Chapter 11: Prompt Engineering Basics¶
“Talk to models like you mean it.”
This chapter is one of the most human in this journey — it’s not about code, or containers, or GPUs. It’s about language. And how we, as builders, can shape AI behavior simply by choosing the right words.
Welcome to the artful world of Prompt Engineering.
This Chapter Covers¶
- What prompt engineering is (and why it matters)
- The structure of a good prompt
- Task types: classify, generate, reason, summarize
- Techniques: instruction, examples, tone, constraints
- Builder’s lens: shaping intelligence through intention
Opening Reflection: Words as Levers¶
“Give me the right words, and I will move the model.”
You don’t need to change the architecture. You don’t need to retrain the weights. You don’t even need to touch the API.

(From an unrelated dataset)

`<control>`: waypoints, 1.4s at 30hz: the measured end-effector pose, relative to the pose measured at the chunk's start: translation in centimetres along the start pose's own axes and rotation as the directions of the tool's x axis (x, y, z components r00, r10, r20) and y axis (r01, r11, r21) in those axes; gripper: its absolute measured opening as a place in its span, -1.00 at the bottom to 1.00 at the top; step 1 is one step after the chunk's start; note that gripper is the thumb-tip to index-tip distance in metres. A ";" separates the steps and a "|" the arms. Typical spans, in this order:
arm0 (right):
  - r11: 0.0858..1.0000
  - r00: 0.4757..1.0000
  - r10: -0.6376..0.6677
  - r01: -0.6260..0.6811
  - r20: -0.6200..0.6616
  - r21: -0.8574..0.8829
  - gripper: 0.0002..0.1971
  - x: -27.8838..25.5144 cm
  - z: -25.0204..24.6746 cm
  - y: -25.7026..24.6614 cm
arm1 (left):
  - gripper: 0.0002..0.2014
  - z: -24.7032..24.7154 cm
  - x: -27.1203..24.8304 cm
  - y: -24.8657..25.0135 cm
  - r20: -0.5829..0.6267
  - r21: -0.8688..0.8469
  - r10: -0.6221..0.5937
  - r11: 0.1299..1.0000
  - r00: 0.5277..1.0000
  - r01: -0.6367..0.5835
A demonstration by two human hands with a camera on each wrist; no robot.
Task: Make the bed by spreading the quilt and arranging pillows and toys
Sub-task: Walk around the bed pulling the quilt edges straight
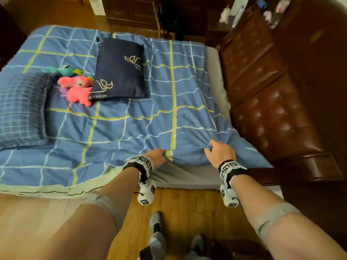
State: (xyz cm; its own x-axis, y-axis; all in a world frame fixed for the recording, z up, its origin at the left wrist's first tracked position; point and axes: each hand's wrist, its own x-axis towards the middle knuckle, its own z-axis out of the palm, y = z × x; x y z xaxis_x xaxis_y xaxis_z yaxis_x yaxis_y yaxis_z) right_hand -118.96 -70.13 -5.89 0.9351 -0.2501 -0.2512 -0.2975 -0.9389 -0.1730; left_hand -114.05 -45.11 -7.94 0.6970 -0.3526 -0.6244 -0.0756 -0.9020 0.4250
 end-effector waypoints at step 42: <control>0.986 0.814 0.168 -0.146 0.556 -0.083 -0.63 -6.2 14.5 21.4 | -0.64 21.5 -0.3 12.1 0.241 0.022 -0.082 0.997 0.967 0.079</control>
State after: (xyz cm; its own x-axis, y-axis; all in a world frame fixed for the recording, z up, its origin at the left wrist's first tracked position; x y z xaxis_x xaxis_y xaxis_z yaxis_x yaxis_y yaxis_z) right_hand -133.92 -85.28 -21.84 0.6041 -0.2295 -0.7632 -0.4143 -0.9085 -0.0547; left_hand -130.53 -61.27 -16.74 0.5087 -0.3268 -0.7965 -0.0362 -0.9325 0.3595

You just need to say the right thing — in the right way — and watch the model become:
- A poet
- A helper
- A data analyst
- A sarcastic comedian
- A highly specific meme captionist
This is prompt engineering: The art of talking to machines… and getting exactly what you meant.
11.1 What Is Prompt Engineering?¶
Prompt engineering is the craft of designing inputs to language models (e.g. GPT, Claude, Mistral) that guide the model to produce useful, accurate, or creative output. It’s part programming, part psychology, part UX.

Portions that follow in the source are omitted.